(Stored items)
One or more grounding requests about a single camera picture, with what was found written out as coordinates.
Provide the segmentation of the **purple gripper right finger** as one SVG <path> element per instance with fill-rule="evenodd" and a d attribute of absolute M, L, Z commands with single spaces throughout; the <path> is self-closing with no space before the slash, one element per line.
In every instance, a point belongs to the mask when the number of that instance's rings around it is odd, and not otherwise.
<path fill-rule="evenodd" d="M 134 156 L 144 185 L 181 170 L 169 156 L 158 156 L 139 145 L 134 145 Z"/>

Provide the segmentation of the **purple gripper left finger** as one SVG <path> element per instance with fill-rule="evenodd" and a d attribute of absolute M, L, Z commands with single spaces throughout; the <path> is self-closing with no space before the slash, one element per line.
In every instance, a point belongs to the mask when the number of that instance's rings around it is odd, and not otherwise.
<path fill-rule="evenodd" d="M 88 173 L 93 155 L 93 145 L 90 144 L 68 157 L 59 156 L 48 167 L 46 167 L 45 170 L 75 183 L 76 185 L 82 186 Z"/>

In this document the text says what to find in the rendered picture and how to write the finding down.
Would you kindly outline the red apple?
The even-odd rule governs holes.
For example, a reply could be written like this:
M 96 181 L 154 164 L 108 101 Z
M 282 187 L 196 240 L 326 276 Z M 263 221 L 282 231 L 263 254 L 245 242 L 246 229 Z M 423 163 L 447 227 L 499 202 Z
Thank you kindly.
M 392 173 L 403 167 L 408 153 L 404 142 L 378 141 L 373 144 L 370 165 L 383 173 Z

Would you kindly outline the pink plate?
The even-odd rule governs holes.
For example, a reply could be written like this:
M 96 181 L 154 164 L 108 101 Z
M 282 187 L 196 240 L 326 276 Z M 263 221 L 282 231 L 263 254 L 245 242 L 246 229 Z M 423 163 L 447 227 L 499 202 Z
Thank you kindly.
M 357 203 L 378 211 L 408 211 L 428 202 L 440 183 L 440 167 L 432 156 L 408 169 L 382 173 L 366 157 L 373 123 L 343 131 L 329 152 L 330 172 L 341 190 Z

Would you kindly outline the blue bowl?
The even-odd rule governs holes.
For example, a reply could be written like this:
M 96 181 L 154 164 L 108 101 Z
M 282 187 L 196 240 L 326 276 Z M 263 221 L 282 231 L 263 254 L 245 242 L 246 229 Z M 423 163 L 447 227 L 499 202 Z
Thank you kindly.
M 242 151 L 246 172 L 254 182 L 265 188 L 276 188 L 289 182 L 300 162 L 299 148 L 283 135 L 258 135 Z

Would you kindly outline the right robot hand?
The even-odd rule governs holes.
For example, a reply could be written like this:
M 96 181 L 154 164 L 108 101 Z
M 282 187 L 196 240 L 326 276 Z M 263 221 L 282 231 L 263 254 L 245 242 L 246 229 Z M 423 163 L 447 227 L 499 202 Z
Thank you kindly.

▶ _What you have to do_
Using the records above, find and show each line with the string "outline".

▶ _Exercise answer_
Would you kindly outline the red apple?
Would you kindly outline the pink plate?
Would you kindly outline the blue bowl?
Would you kindly outline the right robot hand?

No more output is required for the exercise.